This memory aid covers Memory Aids within Human Endocrine System for GCSE Biology. Topic 4: Human Endocrine System It is section 8 of 11 in this topic. Use it for quick recall, then test yourself straight afterwards so the memory aid becomes usable in an answer.
Topic position
Section 8 of 11
Practice
15 questions
Recall
20 flashcards
Memory Aids
"Pituitary = Master gland": The pituitary controls other glands. Think of it as the "boss" sending instructions to the "workers" (thyroid, adrenal glands, ovaries, testes) to do their jobs.
Nervous vs Hormonal — "Fast and Short" vs "Slow and Long":
- Nervous: Fast, Short, Specific (FSS)
- Hormonal: Slow, Long, Widespread (SLW) — remember "SLow and Widespread"
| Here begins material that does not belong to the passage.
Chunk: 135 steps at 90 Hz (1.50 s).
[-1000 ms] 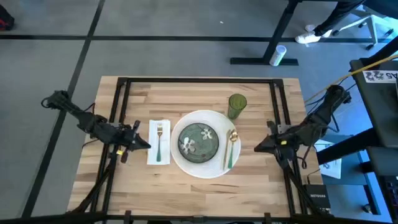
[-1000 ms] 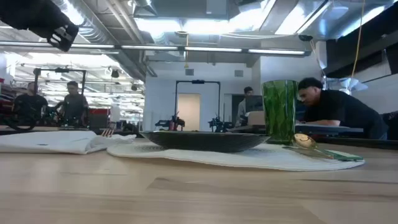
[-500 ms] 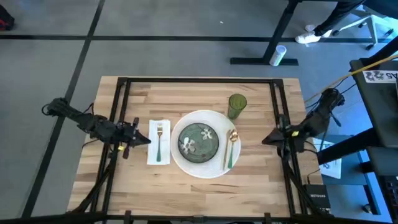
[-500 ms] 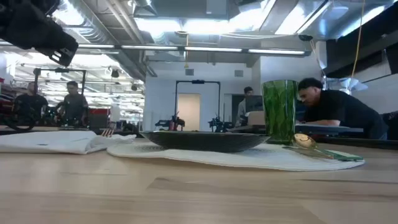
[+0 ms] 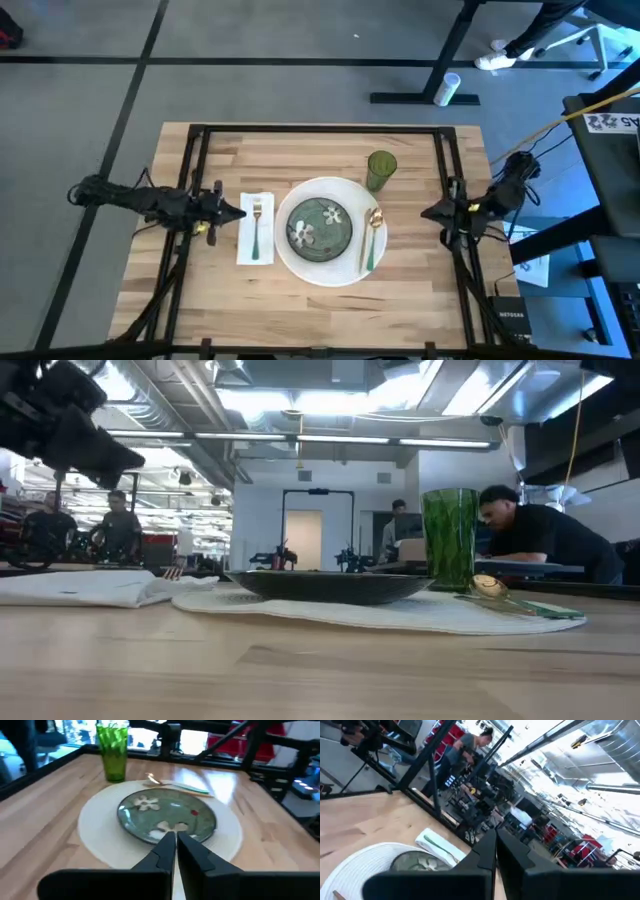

Key glands to memorise — "Pretty Tall People Are Often Thin":
- Pituitary — master gland, FSH/LH
- Thyroid — thyroxine, metabolic rate
- Pancreas — insulin and glucagon, blood glucose
- Adrenal — adrenaline, fight or flight
- Ovaries — oestrogen/progesterone, female reproduction
- Testes — testosterone, male reproduction
Target organ logic: Only cells with the RIGHT receptor respond to a hormone — like a lock and key. Insulin is the key; only liver and muscle cells have the lock (insulin receptor).
Quick Check: A student claims that the hormonal system is inferior to the nervous system because it is slower. Evaluate this claim, considering the advantages that the hormonal system's characteristics provide.
The claim is not fully correct. While the hormonal system is slower than the nervous system — hormones travel via the bloodstream rather than along dedicated nerve fibres — this does not make it inferior. The hormonal system's slower speed is accompanied by long-lasting effects (hours or days compared to milliseconds for nerve impulses), which is ideal for regulating sustained processes such as blood glucose levels, puberty, and metabolic rate. Hormones also have a widespread effect, simultaneously influencing large numbers of cells across multiple organs. This makes the hormonal system appropriate for regulating slow, sustained processes, while the nervous system handles rapid, short-term responses. Both systems have complementary strengths.
Quick Check: Adrenaline is released by the adrenal glands but does not affect all cells equally. Explain why only certain organs respond to adrenaline.
Adrenaline travels in the blood to all parts of the body, but only cells in target organs respond because only those cells have specific receptor proteins on their surface that are complementary in shape to the adrenaline molecule. When adrenaline binds to its receptor on a target cell, it triggers a response (such as increased heart rate or raised blood glucose). Cells that lack the adrenaline receptor cannot bind the hormone and therefore show no response. This receptor-based targeting allows the body to produce a coordinated response in specific tissues without affecting every cell in the body.
Quick Check: Describe TWO differences between how the nervous system and the endocrine system transmit information to effectors.
First, the nervous system transmits information as electrical impulses along neurones, whereas the endocrine system transmits information using chemical hormones carried in the bloodstream. Second, the nervous system produces rapid, short-lasting responses in specific, precisely targeted effectors (due to dedicated nerve pathways), whereas the endocrine system produces slower but longer-lasting responses that affect a wider range of tissues (because hormones travel throughout the entire blood supply and reach all organs, with only those bearing specific receptors responding).